Elite climate policy and finance after Doha: Catastrophic consequences & continued marginalized resistance
Michael Dorsey, Visiting Fellow and Professor, Environmental Studies, Wesleyan University, College of the Environment, will be speaking February 25th as part of the Monday Seminar Series from 12:00 – 1:30 in room 101, West Duke Building. This talk is also part of the Environmental Justice Initiative in collaboration with the Nicholas School of the Environment.
Dorsey’s talk will address the need for scholarly inquiry to better understand the ways in which elite policy making—characteristic of the UNFCCC process—enables and entrenches particular interests, to the detriment of the poor. Dorsey will explore the changing climate policy regime and its continued reliance on failed neoliberalism and elaborate on the failure of carbon trading in reducing emissions levels, as well as question “new market mechanisms.” He will also evaluate what might be expected from the new Green Climate Fund and discuss examples of marginalized resistance to elite climate strategy—from indigenous resistance to REDD/REDD+, to urban waste-picker dissent against continued carbon trading. The talk will conclude with suggestions of roadmaps for climate justice inspired by the world’s poor.

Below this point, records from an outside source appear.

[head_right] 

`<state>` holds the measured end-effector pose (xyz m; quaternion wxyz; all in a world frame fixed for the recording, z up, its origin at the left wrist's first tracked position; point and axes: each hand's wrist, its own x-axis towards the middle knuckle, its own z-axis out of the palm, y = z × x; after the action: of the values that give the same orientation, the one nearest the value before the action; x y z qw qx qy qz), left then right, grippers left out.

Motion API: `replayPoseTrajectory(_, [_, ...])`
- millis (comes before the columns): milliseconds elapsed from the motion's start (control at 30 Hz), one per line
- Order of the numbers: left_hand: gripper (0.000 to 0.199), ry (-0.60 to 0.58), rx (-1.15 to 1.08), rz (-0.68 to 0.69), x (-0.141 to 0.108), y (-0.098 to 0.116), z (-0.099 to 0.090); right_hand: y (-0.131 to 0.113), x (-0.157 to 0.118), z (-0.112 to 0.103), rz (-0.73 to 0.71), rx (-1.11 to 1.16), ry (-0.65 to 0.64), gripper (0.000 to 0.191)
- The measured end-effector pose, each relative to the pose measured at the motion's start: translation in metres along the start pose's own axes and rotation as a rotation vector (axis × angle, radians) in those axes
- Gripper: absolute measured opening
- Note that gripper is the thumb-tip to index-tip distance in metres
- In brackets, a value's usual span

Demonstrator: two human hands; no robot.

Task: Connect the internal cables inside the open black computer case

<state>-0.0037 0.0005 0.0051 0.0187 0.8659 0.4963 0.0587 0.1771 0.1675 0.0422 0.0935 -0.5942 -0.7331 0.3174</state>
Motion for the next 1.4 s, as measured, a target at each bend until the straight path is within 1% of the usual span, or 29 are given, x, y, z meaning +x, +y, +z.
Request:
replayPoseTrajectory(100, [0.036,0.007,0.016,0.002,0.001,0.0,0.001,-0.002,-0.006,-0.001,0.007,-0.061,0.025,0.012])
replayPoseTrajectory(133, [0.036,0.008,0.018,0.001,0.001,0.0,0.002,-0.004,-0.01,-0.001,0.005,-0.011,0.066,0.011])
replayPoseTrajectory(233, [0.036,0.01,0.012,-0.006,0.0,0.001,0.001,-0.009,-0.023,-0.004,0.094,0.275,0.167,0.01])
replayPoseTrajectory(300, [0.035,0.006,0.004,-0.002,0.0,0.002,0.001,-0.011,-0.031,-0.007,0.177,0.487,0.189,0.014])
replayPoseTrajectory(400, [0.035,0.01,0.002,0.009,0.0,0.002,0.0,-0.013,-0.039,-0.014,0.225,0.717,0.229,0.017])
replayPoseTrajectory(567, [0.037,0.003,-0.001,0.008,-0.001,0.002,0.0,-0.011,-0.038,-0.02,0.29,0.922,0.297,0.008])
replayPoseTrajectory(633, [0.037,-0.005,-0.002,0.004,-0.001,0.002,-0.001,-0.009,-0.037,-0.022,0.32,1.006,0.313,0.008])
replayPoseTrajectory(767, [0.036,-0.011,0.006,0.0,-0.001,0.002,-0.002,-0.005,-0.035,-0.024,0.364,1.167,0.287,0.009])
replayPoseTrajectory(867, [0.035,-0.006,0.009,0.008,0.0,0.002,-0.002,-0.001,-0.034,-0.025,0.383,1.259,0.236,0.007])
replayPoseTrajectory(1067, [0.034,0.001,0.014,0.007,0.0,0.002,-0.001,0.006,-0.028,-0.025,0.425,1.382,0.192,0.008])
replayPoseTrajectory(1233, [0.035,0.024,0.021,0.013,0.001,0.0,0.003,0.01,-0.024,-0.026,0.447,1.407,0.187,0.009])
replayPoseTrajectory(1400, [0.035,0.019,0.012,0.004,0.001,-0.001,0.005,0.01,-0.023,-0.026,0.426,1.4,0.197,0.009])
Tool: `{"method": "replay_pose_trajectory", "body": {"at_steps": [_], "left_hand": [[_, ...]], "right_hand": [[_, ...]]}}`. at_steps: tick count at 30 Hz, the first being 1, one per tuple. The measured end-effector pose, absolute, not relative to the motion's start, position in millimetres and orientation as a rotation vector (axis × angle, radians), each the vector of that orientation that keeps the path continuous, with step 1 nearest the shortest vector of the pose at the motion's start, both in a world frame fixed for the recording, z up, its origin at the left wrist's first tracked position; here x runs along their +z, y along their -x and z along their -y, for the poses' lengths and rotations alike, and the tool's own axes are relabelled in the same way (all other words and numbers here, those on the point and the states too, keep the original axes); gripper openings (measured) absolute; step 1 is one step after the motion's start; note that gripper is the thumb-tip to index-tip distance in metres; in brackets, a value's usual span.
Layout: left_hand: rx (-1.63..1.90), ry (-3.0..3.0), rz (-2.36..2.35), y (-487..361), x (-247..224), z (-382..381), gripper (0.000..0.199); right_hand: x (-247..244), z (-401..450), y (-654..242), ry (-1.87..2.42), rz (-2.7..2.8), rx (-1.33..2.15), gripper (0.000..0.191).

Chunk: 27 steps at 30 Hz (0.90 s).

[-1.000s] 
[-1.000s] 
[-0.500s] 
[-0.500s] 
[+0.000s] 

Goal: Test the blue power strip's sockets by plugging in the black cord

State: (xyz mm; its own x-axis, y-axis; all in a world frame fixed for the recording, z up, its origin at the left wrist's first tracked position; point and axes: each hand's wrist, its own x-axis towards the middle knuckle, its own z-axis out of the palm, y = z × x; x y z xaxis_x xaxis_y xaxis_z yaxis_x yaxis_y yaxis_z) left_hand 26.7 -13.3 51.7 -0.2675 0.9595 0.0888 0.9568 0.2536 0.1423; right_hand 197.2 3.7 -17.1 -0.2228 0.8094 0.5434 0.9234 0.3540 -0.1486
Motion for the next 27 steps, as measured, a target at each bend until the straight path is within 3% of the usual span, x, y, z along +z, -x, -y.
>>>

Prior to Wesleyan he was an assistant professor in Dartmouth College’s Environmental Studies Program and the Director of the College’s Climate Justice Research Project. Dr. Dorsey is a co-founding board member of Islands First—a multilateral negotiating capacity building organization for small island developing states facing disproportionate threats from unfolding climate change. Since 2008, Dr. Dorsey has been an Affiliated Researcher on the Sustainability and Climate Research Team at Erasmus University’s Research Institute of Management inside the Rotterdam School of Management (RSM-ERIM, The Netherlands). Dr. Dorsey’s work focuses on global environmental governance and sustainability, with particular attention to how multilateral finance instruments impact climate and biodiversity policy.